■ Directions for this task ■
Entries must be copied exactly, with nothing left out.

═══ Recorded data ═══

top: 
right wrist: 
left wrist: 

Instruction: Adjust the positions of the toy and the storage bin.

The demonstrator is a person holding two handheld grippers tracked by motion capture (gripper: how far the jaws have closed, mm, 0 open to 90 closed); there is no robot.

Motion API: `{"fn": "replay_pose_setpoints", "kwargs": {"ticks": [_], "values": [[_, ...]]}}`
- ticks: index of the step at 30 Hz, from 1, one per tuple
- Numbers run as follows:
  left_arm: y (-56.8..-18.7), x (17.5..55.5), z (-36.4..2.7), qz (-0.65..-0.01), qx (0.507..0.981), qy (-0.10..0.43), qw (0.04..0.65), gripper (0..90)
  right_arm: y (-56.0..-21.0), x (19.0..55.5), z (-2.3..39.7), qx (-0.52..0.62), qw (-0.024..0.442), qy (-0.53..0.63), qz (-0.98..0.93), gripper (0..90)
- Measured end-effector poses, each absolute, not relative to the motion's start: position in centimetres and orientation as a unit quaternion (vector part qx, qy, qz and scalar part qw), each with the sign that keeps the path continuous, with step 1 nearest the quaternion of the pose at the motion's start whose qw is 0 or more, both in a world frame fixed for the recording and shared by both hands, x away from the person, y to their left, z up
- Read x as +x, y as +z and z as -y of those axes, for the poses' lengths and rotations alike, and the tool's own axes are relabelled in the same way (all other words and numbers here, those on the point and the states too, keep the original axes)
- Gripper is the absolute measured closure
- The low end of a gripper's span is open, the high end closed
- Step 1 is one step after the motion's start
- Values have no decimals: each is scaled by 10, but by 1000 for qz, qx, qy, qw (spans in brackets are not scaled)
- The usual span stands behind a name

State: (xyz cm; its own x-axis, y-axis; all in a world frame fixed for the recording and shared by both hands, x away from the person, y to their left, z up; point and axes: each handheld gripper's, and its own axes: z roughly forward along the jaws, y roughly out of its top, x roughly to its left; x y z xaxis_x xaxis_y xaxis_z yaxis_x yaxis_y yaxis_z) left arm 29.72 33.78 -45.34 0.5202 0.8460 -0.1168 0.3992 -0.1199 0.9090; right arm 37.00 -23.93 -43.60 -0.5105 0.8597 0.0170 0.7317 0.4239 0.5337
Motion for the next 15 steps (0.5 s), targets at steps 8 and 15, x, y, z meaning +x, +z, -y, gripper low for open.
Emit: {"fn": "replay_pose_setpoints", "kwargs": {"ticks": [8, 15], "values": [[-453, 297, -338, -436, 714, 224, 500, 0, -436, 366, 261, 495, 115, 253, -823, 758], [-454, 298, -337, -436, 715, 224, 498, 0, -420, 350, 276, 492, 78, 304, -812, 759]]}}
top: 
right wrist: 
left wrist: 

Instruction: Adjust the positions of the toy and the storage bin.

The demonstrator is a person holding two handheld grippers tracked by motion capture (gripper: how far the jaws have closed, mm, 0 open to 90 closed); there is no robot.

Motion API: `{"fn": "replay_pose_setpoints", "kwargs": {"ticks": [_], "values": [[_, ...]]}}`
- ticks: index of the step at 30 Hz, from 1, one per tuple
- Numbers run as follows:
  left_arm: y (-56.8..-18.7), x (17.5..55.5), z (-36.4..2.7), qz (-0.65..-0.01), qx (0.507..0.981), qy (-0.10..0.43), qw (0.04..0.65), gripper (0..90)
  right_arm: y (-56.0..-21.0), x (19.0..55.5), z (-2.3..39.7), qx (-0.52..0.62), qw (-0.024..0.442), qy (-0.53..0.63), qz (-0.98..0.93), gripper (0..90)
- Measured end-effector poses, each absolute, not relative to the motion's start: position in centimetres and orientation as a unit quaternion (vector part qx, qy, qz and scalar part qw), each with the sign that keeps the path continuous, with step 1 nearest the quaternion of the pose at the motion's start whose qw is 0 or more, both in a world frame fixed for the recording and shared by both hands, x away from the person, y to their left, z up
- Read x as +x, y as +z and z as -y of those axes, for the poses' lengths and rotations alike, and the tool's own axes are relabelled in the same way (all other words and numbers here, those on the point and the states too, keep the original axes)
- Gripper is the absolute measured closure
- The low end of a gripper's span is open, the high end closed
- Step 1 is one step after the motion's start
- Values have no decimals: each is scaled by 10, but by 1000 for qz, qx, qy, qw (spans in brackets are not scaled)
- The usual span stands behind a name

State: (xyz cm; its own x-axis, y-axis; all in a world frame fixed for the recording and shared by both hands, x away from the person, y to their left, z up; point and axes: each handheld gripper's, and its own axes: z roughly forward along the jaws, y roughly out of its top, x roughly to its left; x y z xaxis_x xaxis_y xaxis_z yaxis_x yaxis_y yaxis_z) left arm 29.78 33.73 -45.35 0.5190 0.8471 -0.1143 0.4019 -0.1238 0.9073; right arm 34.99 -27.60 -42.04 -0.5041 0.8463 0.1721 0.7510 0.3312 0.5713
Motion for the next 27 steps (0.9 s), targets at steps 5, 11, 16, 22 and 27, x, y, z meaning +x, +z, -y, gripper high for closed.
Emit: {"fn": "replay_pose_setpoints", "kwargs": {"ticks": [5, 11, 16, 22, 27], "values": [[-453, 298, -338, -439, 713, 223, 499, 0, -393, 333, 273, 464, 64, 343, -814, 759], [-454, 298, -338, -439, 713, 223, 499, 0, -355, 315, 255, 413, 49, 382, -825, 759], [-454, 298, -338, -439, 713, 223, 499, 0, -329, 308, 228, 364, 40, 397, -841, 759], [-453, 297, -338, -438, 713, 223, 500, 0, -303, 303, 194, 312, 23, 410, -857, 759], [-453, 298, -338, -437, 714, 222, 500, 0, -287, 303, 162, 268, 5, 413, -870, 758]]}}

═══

■ Solution below ■
top: 
right wrist: 
left wrist: 

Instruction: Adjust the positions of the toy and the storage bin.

The demonstrator is a person holding two handheld grippers tracked by motion capture (gripper: how far the jaws have closed, mm, 0 open to 90 closed); there is no robot.

Motion API: `{"fn": "replay_pose_setpoints", "kwargs": {"ticks": [_], "values": [[_, ...]]}}`
- ticks: index of the step at 30 Hz, from 1, one per tuple
- Numbers run as follows:
  left_arm: y (-56.8..-18.7), x (17.5..55.5), z (-36.4..2.7), qz (-0.65..-0.01), qx (0.507..0.981), qy (-0.10..0.43), qw (0.04..0.65), gripper (0..90)
  right_arm: y (-56.0..-21.0), x (19.0..55.5), z (-2.3..39.7), qx (-0.52..0.62), qw (-0.024..0.442), qy (-0.53..0.63), qz (-0.98..0.93), gripper (0..90)
- Measured end-effector poses, each absolute, not relative to the motion's start: position in centimetres and orientation as a unit quaternion (vector part qx, qy, qz and scalar part qw), each with the sign that keeps the path continuous, with step 1 nearest the quaternion of the pose at the motion's start whose qw is 0 or more, both in a world frame fixed for the recording and shared by both hands, x away from the person, y to their left, z up
- Read x as +x, y as +z and z as -y of those axes, for the poses' lengths and rotations alike, and the tool's own axes are relabelled in the same way (all other words and numbers here, those on the point and the states too, keep the original axes)
- Gripper is the absolute measured closure
- The low end of a gripper's span is open, the high end closed
- Step 1 is one step after the motion's start
- Values have no decimals: each is scaled by 10, but by 1000 for qz, qx, qy, qw (spans in brackets are not scaled)
- The usual span stands behind a name

State: (xyz cm; its own x-axis, y-axis; all in a world frame fixed for the recording and shared by both hands, x away from the person, y to their left, z up; point and axes: each handheld gripper's, and its own axes: z roughly forward along the jaws, y roughly out of its top, x roughly to its left; x y z xaxis_x xaxis_y xaxis_z yaxis_x yaxis_y yaxis_z) left arm 29.72 33.78 -45.34 0.5202 0.8460 -0.1168 0.3992 -0.1199 0.9090; right arm 37.00 -23.93 -43.60 -0.5105 0.8597 0.0170 0.7317 0.4239 0.5337
Motion for the next 15 steps (0.5 s), targets at steps 8 and 15, x, y, z meaning +x, +z, -y, gripper low for open.
Emit: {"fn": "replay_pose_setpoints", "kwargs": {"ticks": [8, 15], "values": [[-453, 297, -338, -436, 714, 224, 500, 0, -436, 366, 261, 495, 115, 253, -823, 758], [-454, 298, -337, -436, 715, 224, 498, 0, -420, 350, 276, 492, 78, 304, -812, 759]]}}
top: 
right wrist: 
left wrist: 

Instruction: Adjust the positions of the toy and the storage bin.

The demonstrator is a person holding two handheld grippers tracked by motion capture (gripper: how far the jaws have closed, mm, 0 open to 90 closed); there is no robot.

Motion API: `{"fn": "replay_pose_setpoints", "kwargs": {"ticks": [_], "values": [[_, ...]]}}`
- ticks: index of the step at 30 Hz, from 1, one per tuple
- Numbers run as follows:
  left_arm: y (-56.8..-18.7), x (17.5..55.5), z (-36.4..2.7), qz (-0.65..-0.01), qx (0.507..0.981), qy (-0.10..0.43), qw (0.04..0.65), gripper (0..90)
  right_arm: y (-56.0..-21.0), x (19.0..55.5), z (-2.3..39.7), qx (-0.52..0.62), qw (-0.024..0.442), qy (-0.53..0.63), qz (-0.98..0.93), gripper (0..90)
- Measured end-effector poses, each absolute, not relative to the motion's start: position in centimetres and orientation as a unit quaternion (vector part qx, qy, qz and scalar part qw), each with the sign that keeps the path continuous, with step 1 nearest the quaternion of the pose at the motion's start whose qw is 0 or more, both in a world frame fixed for the recording and shared by both hands, x away from the person, y to their left, z up
- Read x as +x, y as +z and z as -y of those axes, for the poses' lengths and rotations alike, and the tool's own axes are relabelled in the same way (all other words and numbers here, those on the point and the states too, keep the original axes)
- Gripper is the absolute measured closure
- The low end of a gripper's span is open, the high end closed
- Step 1 is one step after the motion's start
- Values have no decimals: each is scaled by 10, but by 1000 for qz, qx, qy, qw (spans in brackets are not scaled)
- The usual span stands behind a name

State: (xyz cm; its own x-axis, y-axis; all in a world frame fixed for the recording and shared by both hands, x away from the person, y to their left, z up; point and axes: each handheld gripper's, and its own axes: z roughly forward along the jaws, y roughly out of its top, x roughly to its left; x y z xaxis_x xaxis_y xaxis_z yaxis_x yaxis_y yaxis_z) left arm 29.78 33.73 -45.35 0.5190 0.8471 -0.1143 0.4019 -0.1238 0.9073; right arm 34.99 -27.60 -42.04 -0.5041 0.8463 0.1721 0.7510 0.3312 0.5713
Motion for the next 27 steps (0.9 s), targets at steps 5, 11, 16, 22 and 27, x, y, z meaning +x, +z, -y, gripper high for closed.
Emit: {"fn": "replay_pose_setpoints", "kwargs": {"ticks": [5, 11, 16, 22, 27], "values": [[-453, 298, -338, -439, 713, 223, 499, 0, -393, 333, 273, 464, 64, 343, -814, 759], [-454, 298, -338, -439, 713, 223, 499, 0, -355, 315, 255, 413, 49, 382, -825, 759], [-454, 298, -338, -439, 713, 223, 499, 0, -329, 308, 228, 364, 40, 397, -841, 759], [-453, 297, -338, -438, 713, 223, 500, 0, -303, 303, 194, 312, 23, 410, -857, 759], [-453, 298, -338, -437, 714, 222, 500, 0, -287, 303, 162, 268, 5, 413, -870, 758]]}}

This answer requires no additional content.